» **Task to carry out**
Find the word "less" below. Copy each line that has it.

» **Materials provided**
==========

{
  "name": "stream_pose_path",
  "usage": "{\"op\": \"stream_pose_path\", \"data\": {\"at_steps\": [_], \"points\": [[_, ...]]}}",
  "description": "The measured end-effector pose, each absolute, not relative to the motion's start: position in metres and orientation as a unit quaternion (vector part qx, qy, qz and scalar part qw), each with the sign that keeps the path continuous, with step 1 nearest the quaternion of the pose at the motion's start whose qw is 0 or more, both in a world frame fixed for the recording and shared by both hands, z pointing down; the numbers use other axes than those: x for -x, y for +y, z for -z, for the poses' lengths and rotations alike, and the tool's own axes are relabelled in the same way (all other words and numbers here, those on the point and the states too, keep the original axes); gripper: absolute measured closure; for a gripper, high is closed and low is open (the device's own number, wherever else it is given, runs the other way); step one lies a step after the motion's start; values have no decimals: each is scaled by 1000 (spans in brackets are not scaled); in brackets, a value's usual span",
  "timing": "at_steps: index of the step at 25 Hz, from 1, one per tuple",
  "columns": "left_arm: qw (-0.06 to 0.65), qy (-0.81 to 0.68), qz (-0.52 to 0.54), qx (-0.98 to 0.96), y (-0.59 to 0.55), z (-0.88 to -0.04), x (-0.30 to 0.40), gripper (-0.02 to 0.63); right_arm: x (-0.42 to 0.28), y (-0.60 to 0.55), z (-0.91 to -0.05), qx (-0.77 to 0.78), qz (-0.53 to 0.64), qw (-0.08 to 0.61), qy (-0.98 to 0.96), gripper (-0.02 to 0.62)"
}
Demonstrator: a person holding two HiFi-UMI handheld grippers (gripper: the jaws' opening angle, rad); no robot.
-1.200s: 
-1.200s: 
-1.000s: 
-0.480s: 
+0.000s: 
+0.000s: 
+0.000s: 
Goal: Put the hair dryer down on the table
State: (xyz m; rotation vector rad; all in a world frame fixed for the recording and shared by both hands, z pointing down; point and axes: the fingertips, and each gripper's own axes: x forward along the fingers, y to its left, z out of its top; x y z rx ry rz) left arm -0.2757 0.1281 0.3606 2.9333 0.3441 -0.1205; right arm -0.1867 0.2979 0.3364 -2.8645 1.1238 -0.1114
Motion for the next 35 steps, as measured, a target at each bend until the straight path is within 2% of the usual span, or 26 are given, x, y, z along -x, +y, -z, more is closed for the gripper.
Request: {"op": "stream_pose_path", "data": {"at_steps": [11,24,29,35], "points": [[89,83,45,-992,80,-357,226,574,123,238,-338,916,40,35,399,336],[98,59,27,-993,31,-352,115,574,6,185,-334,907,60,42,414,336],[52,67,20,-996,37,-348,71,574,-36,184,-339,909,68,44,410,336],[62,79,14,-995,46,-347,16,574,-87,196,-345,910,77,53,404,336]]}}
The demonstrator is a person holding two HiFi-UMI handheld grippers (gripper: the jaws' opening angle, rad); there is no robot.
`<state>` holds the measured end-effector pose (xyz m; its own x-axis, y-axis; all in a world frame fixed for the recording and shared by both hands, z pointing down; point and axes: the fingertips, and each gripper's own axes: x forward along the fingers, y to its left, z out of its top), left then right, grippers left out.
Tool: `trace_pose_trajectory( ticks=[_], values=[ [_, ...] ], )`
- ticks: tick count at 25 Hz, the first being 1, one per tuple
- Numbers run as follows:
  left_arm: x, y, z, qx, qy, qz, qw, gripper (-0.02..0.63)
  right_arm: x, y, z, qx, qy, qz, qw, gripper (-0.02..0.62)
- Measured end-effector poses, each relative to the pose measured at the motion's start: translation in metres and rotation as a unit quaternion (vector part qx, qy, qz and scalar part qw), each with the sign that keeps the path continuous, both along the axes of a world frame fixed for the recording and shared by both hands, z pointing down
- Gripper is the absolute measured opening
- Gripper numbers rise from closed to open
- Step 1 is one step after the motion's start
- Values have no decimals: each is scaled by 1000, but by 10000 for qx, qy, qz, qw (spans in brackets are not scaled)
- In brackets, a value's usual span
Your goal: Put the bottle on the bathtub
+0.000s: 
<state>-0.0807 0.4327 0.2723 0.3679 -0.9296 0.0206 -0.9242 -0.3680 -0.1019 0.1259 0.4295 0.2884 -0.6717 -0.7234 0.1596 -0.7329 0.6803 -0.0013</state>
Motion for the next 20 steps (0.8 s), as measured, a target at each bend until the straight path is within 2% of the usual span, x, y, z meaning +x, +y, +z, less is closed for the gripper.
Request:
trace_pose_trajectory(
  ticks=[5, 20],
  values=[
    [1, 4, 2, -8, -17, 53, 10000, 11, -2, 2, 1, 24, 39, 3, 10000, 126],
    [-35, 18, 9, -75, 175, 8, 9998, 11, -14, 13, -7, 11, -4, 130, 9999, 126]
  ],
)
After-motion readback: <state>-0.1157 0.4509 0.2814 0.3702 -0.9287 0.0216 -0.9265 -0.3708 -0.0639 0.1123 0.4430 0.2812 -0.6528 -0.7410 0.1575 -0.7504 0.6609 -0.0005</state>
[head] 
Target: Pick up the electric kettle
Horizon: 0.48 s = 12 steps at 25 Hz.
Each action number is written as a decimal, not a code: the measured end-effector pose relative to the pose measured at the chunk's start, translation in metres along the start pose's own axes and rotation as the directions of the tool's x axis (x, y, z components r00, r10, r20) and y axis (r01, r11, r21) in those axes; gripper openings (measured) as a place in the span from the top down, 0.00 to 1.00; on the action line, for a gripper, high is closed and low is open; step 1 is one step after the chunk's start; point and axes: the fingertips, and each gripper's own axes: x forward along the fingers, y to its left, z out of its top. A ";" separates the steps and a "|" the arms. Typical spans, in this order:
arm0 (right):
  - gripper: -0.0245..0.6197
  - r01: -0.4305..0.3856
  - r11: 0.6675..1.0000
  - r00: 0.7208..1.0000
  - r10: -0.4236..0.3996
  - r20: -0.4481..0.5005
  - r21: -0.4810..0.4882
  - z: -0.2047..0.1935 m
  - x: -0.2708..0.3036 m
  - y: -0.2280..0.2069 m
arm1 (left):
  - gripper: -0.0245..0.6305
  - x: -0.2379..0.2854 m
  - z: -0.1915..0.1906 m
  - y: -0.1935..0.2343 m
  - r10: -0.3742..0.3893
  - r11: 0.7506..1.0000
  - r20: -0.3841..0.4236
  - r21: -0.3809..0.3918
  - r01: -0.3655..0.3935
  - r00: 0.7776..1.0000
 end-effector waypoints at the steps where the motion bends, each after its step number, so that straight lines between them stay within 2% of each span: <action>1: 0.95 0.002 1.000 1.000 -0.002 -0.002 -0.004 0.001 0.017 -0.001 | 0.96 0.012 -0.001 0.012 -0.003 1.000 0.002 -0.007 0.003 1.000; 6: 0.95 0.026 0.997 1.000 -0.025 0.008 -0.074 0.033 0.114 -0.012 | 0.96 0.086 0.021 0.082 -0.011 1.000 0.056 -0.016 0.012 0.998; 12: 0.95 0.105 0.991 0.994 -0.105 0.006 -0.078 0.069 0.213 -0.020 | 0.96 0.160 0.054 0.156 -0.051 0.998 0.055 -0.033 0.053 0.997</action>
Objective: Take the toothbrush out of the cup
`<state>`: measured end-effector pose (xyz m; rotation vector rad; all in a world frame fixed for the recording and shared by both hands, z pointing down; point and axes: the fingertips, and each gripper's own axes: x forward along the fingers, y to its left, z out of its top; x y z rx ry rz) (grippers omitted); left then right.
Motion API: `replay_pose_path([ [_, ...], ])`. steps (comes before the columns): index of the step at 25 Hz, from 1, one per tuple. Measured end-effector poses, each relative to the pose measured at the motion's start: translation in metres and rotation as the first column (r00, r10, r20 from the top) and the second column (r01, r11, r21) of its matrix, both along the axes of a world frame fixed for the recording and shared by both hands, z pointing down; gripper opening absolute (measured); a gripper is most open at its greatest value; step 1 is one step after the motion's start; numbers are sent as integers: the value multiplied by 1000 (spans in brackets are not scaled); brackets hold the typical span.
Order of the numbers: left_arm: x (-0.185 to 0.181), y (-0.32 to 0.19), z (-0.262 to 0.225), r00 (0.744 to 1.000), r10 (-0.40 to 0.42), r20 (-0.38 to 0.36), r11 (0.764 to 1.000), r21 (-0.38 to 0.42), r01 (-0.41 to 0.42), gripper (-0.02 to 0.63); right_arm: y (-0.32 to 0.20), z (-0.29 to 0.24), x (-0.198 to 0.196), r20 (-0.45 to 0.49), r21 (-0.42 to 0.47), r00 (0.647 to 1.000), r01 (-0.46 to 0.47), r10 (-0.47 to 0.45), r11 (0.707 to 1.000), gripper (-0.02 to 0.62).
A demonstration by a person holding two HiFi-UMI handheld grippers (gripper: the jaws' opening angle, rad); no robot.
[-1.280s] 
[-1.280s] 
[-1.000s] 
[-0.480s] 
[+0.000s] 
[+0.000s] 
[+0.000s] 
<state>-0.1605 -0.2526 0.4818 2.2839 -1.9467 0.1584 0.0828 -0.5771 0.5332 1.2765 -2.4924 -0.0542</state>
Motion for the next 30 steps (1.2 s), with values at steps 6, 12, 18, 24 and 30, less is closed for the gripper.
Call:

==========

» **Task response**
Motion for the next 20 steps (0.8 s), as measured, a target at each bend until the straight path is within 2% of the usual span, x, y, z meaning +x, +y, +z, less is closed for the gripper.
Motion for the next 30 steps (1.2 s), with values at steps 6, 12, 18, 24 and 30, less is closed for the gripper.

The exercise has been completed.